[MERGE] (robertc) Cap the amount of data we write in a single IO during local path pack operations to fix bug 255656. (Robert Collins)

Fri Aug 15 22:15:04 BST 2008

On Fri, 2008-08-15 at 11:27 -0500, John Arbash Meinel wrote:
> -----BEGIN PGP SIGNED MESSAGE-----
> Hash: SHA1
> 
> Robert Collins wrote:
> > On Thu, 2008-08-14 at 23:08 -0500, John Arbash Meinel wrote:
> > 
> > 
> >> This at least feels like it should be a helper function akin to
> >> "osutils.pumpfile".
> > 
> > Ok, I"ll put one [tested] together.
> > 
> >> BB:tweak
> >>
> >> The actual loop seems fine, though I would wonder about buffer() versus
> >> just bytes[start:end]. (I realize there is at least 1 copy in using
> >> slicing, but I also don't think we need to be using a 5MB buffer here.)
> > 
> > bytes[start:end] does a memcpy. buffer does not.
> > 
> > -Rob
> 
> As I said "1 copy using slicing". I understand that buffer works without
> copying. I'm quite curious to probe deeper and see how it works.

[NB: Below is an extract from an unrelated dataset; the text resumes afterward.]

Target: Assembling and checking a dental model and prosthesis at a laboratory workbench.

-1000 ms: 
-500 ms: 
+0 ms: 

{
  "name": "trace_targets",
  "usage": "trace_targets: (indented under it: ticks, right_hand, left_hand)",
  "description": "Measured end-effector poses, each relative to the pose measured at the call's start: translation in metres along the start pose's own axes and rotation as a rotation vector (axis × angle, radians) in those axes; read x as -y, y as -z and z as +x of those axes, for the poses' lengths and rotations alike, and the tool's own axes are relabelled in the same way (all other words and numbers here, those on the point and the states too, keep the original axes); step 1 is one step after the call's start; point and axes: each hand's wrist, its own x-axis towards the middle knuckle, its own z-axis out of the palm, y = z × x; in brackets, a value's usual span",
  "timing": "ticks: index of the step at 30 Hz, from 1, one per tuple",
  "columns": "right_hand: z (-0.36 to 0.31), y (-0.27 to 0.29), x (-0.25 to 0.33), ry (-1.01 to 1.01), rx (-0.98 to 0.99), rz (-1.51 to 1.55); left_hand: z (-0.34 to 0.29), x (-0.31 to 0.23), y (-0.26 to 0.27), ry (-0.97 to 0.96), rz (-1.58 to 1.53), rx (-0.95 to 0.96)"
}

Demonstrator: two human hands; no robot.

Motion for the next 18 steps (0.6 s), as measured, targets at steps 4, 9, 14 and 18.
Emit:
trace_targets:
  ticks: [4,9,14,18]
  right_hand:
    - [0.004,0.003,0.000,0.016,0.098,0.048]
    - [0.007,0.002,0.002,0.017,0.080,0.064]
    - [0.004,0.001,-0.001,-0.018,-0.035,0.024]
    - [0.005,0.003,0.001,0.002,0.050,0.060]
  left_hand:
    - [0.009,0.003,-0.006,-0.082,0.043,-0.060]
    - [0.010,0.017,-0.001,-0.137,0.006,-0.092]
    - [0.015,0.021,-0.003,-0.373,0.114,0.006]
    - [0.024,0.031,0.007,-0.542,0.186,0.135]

I didn't read what you said carefully enough, sorry.

> Specifically, does it cache its hash value? That property comes in handy
> for PatienceDiff, and GroupCompress. 

I don't think we'd want buffer objects in the compressor - because we
don't want to increase memory use by not freeing the texts already
compressed. We may well want buffer objects in the decompressor, just to
avoid many temporary copies. OTOH as you say it is still an object
itself. I am wondering about creating something honouring the buffer api
that can be array allocated in C. So the decompressor could know 'there
are 2000 instructions in this compressed text', allocate a 2000 long
vector of buffer-like objects and then fill them in.

> It still requires a object creation. There are also other limitations,
> such as:
> 
> >>> ''.join([y, z])
> Traceback (most recent call last):
>   File "<stdin>", line 1, in <module>
> TypeError: sequence item 0: expected string, buffer found
> 
> So buffer() objects aren't supported for string.join()
> 
> That may be a big issue.

That fail surprises me.

> My other concern for Group-Compress specifically is that the buffer
> object has to hold a reference to the original string. So imagine a
> worse-case scenario, where you have 3 10kB texts in 3-different GC
> blocks. If we used buffer() as the way to return chunks, you would end
> up holding on to 3*20MB = 60MB of memory for 30kB of actual texts.

Indeed. OTOH if we move to a 'chunked' representation and only move to
actual lines for diff/merge operations, then I'd expect a chunks->lines
step to happen at which point we'd want to go to regular strings.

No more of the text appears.